__Exercise aim__
Once the line containing "Here's a bet: you won't be able to pinpoint the beige" is located, output it and every line after it through the end of the records, exactly as written and nothing else.

__Extracted material__
◆ ◆ ◆

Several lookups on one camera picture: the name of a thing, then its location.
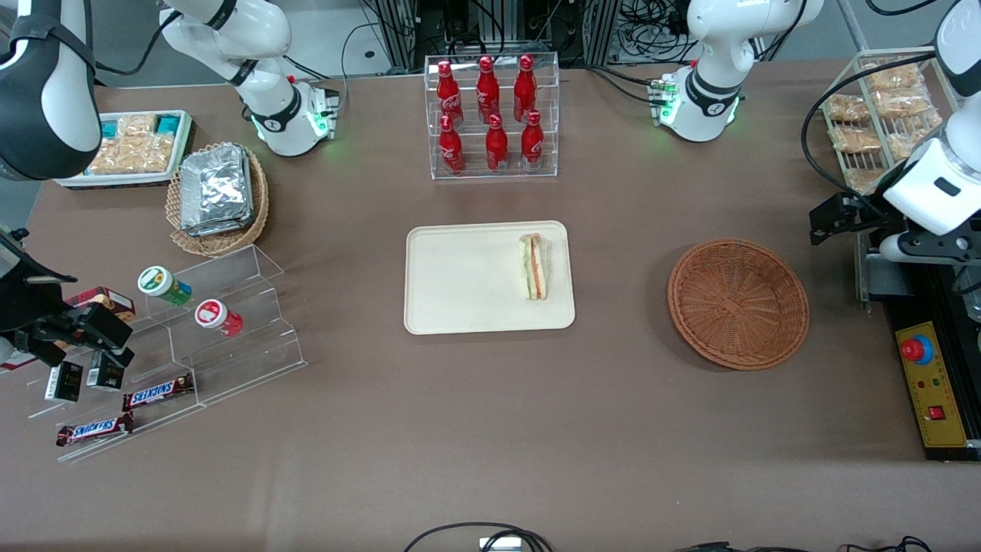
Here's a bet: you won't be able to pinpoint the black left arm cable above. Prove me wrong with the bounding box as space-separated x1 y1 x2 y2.
800 44 945 206

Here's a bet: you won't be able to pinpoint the black looped cable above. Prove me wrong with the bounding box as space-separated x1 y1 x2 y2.
402 521 554 552

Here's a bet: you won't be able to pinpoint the grey metal plate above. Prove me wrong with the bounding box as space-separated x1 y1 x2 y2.
855 228 920 304

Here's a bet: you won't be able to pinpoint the small black box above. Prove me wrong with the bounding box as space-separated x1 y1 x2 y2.
86 360 125 392
44 360 84 403

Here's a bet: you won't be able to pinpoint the black yellow emergency stop box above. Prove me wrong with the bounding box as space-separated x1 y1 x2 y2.
881 257 981 462

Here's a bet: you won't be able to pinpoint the black floor cable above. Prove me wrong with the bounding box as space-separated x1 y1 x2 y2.
862 535 934 552
674 540 775 552

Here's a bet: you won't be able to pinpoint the tangled black cables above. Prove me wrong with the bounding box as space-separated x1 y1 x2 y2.
621 0 692 64

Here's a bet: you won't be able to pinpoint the clear bag of beige crackers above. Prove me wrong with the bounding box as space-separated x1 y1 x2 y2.
139 132 178 172
115 115 159 140
88 136 143 176

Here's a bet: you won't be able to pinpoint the red brown snack box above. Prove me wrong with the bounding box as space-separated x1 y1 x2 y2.
65 286 136 323

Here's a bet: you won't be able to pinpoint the triangular sandwich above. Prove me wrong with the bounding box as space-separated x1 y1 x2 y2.
518 233 553 301

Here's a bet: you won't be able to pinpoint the silver foil packet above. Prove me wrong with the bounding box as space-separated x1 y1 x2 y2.
186 215 255 238
180 144 254 227

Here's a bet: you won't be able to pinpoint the green white capped container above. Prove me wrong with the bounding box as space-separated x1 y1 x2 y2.
137 265 194 307

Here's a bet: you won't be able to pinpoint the brown round wicker basket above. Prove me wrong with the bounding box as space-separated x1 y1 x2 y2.
667 238 811 372

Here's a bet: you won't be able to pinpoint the light tan wicker basket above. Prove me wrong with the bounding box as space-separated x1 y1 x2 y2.
166 142 271 258

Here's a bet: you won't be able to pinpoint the clear plastic container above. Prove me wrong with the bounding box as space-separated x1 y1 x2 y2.
955 264 981 323

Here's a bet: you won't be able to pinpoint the aluminium frame post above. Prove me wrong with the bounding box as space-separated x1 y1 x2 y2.
382 0 419 71
582 0 622 67

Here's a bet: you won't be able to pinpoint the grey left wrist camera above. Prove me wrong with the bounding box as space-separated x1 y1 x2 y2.
879 228 981 266

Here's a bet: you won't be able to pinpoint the cream wire shelf rack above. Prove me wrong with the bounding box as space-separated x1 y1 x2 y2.
822 48 968 194

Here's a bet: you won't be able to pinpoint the brown Snickers bar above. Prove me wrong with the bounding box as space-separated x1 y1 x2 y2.
55 412 135 447
123 373 195 412

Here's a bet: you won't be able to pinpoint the beige rectangular tray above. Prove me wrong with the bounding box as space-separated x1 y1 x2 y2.
404 220 576 337

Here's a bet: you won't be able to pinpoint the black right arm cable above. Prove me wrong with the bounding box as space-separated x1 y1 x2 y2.
94 11 185 77

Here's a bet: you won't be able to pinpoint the red cola bottle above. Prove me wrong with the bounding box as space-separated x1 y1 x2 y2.
520 110 545 171
513 54 538 123
485 113 510 173
476 55 500 125
436 60 464 127
438 113 466 176

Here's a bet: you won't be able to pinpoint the white snack tray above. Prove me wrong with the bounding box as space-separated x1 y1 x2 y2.
54 110 196 189

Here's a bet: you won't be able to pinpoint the left arm gripper black body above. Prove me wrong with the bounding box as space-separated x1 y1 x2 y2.
832 192 894 232

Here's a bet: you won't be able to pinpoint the clear acrylic bottle rack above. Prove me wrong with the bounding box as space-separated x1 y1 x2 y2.
424 51 560 181

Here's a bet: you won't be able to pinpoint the clear acrylic stepped stand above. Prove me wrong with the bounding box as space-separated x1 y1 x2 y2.
27 244 309 464

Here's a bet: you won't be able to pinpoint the red white capped container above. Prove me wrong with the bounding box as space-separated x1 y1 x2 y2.
194 299 244 338

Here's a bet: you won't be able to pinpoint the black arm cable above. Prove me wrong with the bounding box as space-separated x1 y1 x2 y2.
94 11 185 77
800 44 945 206

◆ ◆ ◆

__Answer box__
Here's a bet: you won't be able to pinpoint the beige rectangular tray above. Prove me wrong with the bounding box as space-separated x1 y1 x2 y2.
404 220 576 337

Here's a bet: you won't be able to pinpoint the black right arm cable above. Prove me wrong with the bounding box as space-separated x1 y1 x2 y2.
94 11 185 77

Here's a bet: you won't be able to pinpoint the red cola bottle above. Prove me wrong with the bounding box as space-separated x1 y1 x2 y2.
520 110 545 171
513 54 538 123
485 113 510 173
476 55 500 125
436 60 464 127
438 113 466 176

Here's a bet: you won't be able to pinpoint the white snack tray above. Prove me wrong with the bounding box as space-separated x1 y1 x2 y2.
54 110 196 189

Here's a bet: you won't be able to pinpoint the left arm gripper black body above. Prove me wrong with the bounding box as space-separated x1 y1 x2 y2.
832 192 894 232

Here's a bet: you won't be able to pinpoint the clear acrylic bottle rack above. Prove me wrong with the bounding box as space-separated x1 y1 x2 y2.
424 51 560 181

Here's a bet: you won't be able to pinpoint the clear acrylic stepped stand above. Prove me wrong with the bounding box as space-separated x1 y1 x2 y2.
27 244 309 464

Here's a bet: you won't be able to pinpoint the red white capped container above. Prove me wrong with the bounding box as space-separated x1 y1 x2 y2.
194 299 244 338

Here's a bet: you won't be able to pinpoint the black arm cable above. Prove me wrong with the bounding box as space-separated x1 y1 x2 y2.
94 11 185 77
800 44 945 206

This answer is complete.